No matter how fast an effect propogates, it is always after the cause (with an infinite speed, I guess effects happen instantaneously, but not before).
Of course, this doesn't fit with a universe described by general relativity, where time can be different for different observers. But you wouldn't have a universe described by general relativity without that constraint in the first place.
> No matter how fast an effect propogates, it is always after the cause (with an infinite speed, I guess effects happen instantaneously, but not before).
If everything happens instantaneously then there is no real cause and effect, and the universe would be over before it really got started.
Imagine a universe like Conway's way of life, where only neighboring cells can be affected in one timestep. Now add to it a rule that all blocks have a color, and the color of all blocks are changed when one block changes color. Now you have a universe with both immediate and non-immediate effects.
The distance between the mirrors is a number of meters. A meter is based on how far light travels in a second. How long it takes light to go between them is based on the speed of light. Speed, distance and time are connected.

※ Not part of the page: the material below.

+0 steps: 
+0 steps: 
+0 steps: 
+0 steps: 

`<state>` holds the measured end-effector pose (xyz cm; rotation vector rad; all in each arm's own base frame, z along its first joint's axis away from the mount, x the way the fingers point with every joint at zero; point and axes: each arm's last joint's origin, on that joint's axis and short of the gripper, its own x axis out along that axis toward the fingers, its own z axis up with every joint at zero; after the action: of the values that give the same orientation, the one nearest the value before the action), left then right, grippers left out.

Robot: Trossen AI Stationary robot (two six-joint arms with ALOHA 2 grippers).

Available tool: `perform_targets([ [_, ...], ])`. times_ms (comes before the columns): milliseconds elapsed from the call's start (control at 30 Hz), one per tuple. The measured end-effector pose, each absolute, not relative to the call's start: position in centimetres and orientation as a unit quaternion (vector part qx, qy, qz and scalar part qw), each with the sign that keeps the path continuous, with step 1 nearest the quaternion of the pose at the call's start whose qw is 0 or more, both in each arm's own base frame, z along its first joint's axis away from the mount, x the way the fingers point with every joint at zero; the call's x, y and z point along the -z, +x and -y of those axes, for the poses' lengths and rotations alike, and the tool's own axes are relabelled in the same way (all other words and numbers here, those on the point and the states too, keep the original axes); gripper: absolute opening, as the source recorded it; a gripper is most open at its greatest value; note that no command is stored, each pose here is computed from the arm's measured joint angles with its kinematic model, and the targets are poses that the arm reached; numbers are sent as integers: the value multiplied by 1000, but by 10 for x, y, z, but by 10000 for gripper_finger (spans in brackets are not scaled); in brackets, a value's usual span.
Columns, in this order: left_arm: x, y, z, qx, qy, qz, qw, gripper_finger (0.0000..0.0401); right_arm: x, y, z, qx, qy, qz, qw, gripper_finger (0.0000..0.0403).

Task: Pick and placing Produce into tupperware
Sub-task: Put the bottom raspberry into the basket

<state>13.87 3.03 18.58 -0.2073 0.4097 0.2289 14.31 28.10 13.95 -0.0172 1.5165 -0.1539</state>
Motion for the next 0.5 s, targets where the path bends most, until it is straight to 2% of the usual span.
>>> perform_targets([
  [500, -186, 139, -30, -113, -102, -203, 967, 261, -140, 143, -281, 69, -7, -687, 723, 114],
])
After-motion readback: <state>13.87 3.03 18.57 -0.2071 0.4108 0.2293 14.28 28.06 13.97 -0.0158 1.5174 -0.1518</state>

If we untether the speed of light and it’s unlimited, then in some sense there is no way to say how long it takes light to bounce between the mirrors - it doesn’t take any time. And there is no way to say how far apart the mirrors are, if light passes between them instantly that implies there must be no gap to cross. If light crosses no distance in no time then it also bounces back covering no distance in no time, ahh does lots of bounces in no time. There goes the concept of a time step and any concept of “non immediate effects”.
If you try and add time as a separate thing, then you have some kind of Conway’s game simulation - but that gives you a way to track where light is (which simulation cell it’s in) and therefore a kind of distance (how far the mirrors are apart in simulation cells) and then you lock down how light moves in “simulation cells travelled per timestep” which brings you back to a fixed speed of light again.
a hypothetical universe is mostly worth discussing seriously if there's a physics that is coherent, not just a mathematical landscape. At least it isn't that interesting in the discussion of universes, but might be in discussing mathematical ideas, but those do not necessarily mean there's a universe represented by it.